(EXERCISE INSTRUCTIONS): Copy out, from the data below, each line in which the word "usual" occurs.

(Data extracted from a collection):
-.-.-

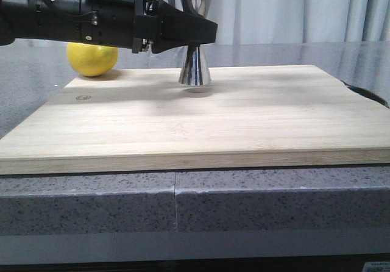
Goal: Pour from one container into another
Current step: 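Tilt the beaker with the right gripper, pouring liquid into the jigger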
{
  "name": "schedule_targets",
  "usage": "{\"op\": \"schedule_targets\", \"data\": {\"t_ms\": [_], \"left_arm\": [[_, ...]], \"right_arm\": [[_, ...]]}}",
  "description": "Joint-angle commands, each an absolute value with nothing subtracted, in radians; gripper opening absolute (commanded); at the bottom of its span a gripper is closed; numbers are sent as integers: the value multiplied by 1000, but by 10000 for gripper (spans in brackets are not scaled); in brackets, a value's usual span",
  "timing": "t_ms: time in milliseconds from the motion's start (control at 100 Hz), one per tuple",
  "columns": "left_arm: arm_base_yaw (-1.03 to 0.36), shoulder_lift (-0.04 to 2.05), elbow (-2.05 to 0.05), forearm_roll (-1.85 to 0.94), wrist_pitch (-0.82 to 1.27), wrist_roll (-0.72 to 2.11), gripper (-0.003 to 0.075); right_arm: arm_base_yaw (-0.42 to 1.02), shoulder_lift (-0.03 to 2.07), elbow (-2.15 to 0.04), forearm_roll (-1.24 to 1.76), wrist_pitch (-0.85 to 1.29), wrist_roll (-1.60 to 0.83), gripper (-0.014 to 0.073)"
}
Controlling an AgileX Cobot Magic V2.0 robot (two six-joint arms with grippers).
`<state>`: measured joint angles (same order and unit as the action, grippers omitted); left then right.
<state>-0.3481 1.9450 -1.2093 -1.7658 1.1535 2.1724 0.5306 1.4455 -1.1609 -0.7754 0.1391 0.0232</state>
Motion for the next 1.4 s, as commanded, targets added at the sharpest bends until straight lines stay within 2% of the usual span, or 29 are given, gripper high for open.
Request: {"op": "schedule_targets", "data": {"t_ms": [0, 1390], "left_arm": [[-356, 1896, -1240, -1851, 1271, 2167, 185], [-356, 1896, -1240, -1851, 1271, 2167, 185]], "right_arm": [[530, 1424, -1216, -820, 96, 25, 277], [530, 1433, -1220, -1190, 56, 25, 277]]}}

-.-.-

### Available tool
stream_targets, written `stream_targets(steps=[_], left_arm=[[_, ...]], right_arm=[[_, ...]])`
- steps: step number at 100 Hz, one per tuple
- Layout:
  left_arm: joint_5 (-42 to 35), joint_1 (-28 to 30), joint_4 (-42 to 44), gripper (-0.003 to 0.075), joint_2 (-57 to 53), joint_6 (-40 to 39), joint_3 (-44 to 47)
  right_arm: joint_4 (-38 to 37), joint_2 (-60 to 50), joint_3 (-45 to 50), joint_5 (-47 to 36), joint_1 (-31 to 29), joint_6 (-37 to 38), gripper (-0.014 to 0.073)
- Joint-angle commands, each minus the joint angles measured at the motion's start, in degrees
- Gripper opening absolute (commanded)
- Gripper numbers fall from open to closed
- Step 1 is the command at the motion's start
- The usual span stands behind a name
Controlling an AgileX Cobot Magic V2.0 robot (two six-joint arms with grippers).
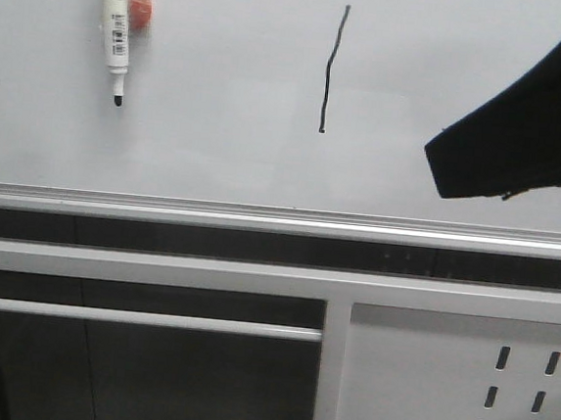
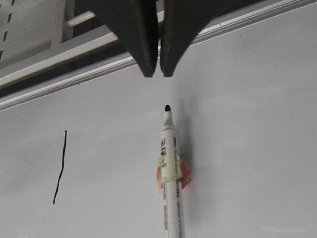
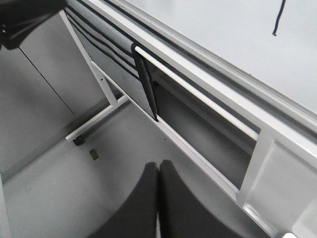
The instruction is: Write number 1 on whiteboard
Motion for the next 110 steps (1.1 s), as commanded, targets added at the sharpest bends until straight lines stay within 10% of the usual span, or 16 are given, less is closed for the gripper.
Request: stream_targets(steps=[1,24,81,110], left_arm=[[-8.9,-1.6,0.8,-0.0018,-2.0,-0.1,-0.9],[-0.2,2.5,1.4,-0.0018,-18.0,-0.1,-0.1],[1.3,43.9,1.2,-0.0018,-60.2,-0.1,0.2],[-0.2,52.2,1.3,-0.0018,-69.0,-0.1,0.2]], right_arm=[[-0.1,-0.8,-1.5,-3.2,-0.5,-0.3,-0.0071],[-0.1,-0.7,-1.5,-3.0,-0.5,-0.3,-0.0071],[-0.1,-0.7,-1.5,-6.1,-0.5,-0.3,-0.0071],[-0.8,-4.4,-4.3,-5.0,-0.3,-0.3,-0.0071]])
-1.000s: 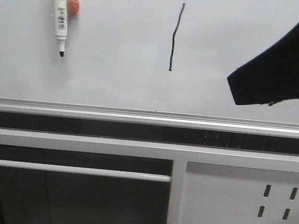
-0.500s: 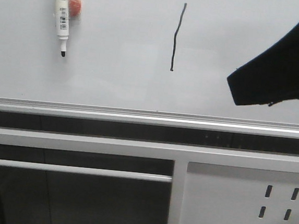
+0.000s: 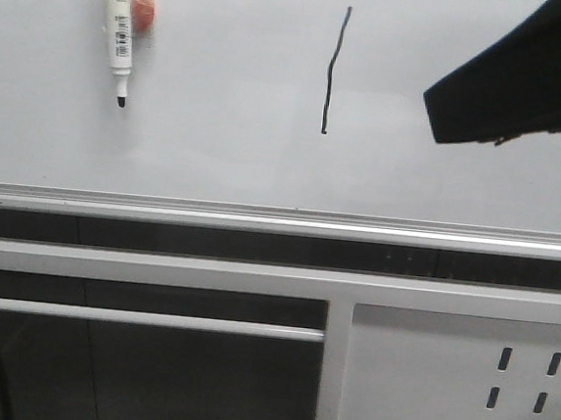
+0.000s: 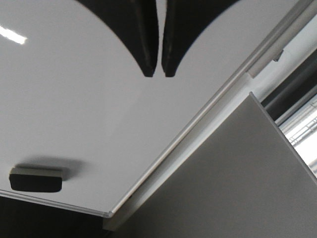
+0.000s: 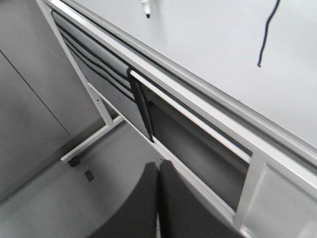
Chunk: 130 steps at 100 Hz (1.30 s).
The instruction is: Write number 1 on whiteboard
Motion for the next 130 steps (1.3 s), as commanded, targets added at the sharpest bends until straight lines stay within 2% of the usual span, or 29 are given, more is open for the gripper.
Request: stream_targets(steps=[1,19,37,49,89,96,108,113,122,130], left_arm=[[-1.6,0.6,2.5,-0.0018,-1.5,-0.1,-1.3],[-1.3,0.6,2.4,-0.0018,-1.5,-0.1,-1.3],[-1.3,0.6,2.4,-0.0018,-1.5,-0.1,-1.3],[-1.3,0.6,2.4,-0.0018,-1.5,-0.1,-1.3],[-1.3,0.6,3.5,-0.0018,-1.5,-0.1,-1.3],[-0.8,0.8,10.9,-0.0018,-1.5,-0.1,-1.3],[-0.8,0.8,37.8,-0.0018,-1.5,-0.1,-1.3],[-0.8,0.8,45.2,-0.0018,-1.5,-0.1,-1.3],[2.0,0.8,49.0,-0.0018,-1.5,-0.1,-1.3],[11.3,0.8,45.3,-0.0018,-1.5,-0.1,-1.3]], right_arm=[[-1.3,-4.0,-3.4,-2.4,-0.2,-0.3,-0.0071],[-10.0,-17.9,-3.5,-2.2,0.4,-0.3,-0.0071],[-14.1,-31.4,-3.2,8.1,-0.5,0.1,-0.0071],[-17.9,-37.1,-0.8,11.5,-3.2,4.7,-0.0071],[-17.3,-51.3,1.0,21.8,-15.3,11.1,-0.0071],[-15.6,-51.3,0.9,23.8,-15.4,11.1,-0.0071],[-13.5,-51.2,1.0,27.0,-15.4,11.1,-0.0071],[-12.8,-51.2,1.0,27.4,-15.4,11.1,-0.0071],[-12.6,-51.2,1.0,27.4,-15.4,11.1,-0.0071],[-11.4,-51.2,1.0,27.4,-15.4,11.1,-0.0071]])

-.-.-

(SOLUTION FOR THIS EXERCISE):
  "description": "Joint-angle commands, each an absolute value with nothing subtracted, in radians; gripper opening absolute (commanded); at the bottom of its span a gripper is closed; numbers are sent as integers: the value multiplied by 1000, but by 10000 for gripper (spans in brackets are not scaled); in brackets, a value's usual span",
Motion for the next 1.4 s, as commanded, targets added at the sharpest bends until straight lines stay within 2% of the usual span, or 29 are given, gripper high for open.
- The usual span stands behind a name
Motion for the next 110 steps (1.1 s), as commanded, targets added at the sharpest bends until straight lines stay within 10% of the usual span, or 16 are given, less is closed for the gripper.
Motion for the next 130 steps (1.3 s), as commanded, targets added at the sharpest bends until straight lines stay within 2% of the usual span, or 29 are given, more is open for the gripper.

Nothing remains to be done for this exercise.